**Problem details**
Return the whole listing, keeping every character the same.

──────── Data provided ────────

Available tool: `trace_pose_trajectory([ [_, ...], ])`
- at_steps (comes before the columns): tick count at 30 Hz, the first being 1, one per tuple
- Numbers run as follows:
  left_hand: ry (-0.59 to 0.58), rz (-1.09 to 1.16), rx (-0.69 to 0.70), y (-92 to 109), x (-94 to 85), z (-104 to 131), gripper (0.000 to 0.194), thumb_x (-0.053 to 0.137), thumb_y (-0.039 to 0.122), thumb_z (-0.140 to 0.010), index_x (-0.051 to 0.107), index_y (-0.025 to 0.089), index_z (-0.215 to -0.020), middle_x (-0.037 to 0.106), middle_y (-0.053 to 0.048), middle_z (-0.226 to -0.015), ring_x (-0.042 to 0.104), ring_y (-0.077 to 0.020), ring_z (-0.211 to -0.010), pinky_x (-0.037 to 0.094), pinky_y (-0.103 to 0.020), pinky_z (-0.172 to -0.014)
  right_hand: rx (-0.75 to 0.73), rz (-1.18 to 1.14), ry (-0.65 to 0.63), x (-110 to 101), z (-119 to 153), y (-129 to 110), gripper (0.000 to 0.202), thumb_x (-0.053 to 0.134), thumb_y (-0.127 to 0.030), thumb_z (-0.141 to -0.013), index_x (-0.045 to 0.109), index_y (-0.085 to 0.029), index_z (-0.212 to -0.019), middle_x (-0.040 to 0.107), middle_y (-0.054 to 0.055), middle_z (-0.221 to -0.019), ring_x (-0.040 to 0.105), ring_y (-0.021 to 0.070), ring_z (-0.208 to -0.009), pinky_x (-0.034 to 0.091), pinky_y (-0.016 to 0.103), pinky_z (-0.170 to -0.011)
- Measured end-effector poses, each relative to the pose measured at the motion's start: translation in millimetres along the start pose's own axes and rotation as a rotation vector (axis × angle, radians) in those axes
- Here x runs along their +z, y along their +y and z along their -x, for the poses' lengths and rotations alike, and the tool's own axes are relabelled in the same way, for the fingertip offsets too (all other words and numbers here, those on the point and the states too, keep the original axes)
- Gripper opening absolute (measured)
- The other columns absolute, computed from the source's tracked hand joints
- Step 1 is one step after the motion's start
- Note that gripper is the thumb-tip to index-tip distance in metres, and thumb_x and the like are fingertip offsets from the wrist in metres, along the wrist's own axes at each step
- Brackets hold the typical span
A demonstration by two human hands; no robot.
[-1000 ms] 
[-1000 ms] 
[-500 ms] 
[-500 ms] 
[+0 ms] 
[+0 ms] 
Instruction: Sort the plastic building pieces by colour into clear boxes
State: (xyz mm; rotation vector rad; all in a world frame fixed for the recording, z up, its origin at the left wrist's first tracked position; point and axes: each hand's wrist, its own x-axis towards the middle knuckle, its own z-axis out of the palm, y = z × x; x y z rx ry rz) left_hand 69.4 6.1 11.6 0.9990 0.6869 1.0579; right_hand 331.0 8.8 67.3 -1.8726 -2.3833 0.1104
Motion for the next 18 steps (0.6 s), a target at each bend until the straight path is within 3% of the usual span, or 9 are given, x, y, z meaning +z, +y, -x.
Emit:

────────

**Exercise result**
Available tool: `trace_pose_trajectory([ [_, ...], ])`
- at_steps (comes before the columns): tick count at 30 Hz, the first being 1, one per tuple
- Numbers run as follows:
  left_hand: ry (-0.59 to 0.58), rz (-1.09 to 1.16), rx (-0.69 to 0.70), y (-92 to 109), x (-94 to 85), z (-104 to 131), gripper (0.000 to 0.194), thumb_x (-0.053 to 0.137), thumb_y (-0.039 to 0.122), thumb_z (-0.140 to 0.010), index_x (-0.051 to 0.107), index_y (-0.025 to 0.089), index_z (-0.215 to -0.020), middle_x (-0.037 to 0.106), middle_y (-0.053 to 0.048), middle_z (-0.226 to -0.015), ring_x (-0.042 to 0.104), ring_y (-0.077 to 0.020), ring_z (-0.211 to -0.010), pinky_x (-0.037 to 0.094), pinky_y (-0.103 to 0.020), pinky_z (-0.172 to -0.014)
  right_hand: rx (-0.75 to 0.73), rz (-1.18 to 1.14), ry (-0.65 to 0.63), x (-110 to 101), z (-119 to 153), y (-129 to 110), gripper (0.000 to 0.202), thumb_x (-0.053 to 0.134), thumb_y (-0.127 to 0.030), thumb_z (-0.141 to -0.013), index_x (-0.045 to 0.109), index_y (-0.085 to 0.029), index_z (-0.212 to -0.019), middle_x (-0.040 to 0.107), middle_y (-0.054 to 0.055), middle_z (-0.221 to -0.019), ring_x (-0.040 to 0.105), ring_y (-0.021 to 0.070), ring_z (-0.208 to -0.009), pinky_x (-0.034 to 0.091), pinky_y (-0.016 to 0.103), pinky_z (-0.170 to -0.011)
- Measured end-effector poses, each relative to the pose measured at the motion's start: translation in millimetres along the start pose's own axes and rotation as a rotation vector (axis × angle, radians) in those axes
- Here x runs along their +z, y along their +y and z along their -x, for the poses' lengths and rotations alike, and the tool's own axes are relabelled in the same way, for the fingertip offsets too (all other words and numbers here, those on the point and the states too, keep the original axes)
- Gripper opening absolute (measured)
- The other columns absolute, computed from the source's tracked hand joints
- Step 1 is one step after the motion's start
- Note that gripper is the thumb-tip to index-tip distance in metres, and thumb_x and the like are fingertip offsets from the wrist in metres, along the wrist's own axes at each step
- Brackets hold the typical span
A demonstration by two human hands; no robot.
[-1000 ms] 
[-1000 ms] 
[-500 ms] 
[-500 ms] 
[+0 ms] 
[+0 ms] 
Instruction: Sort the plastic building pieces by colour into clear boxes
State: (xyz mm; rotation vector rad; all in a world frame fixed for the recording, z up, its origin at the left wrist's first tracked position; point and axes: each hand's wrist, its own x-axis towards the middle knuckle, its own z-axis out of the palm, y = z × x; x y z rx ry rz) left_hand 69.4 6.1 11.6 0.9990 0.6869 1.0579; right_hand 331.0 8.8 67.3 -1.8726 -2.3833 0.1104
Motion for the next 18 steps (0.6 s), a target at each bend until the straight path is within 3% of the usual span, or 9 are given, x, y, z meaning +z, +y, -x.
Emit:

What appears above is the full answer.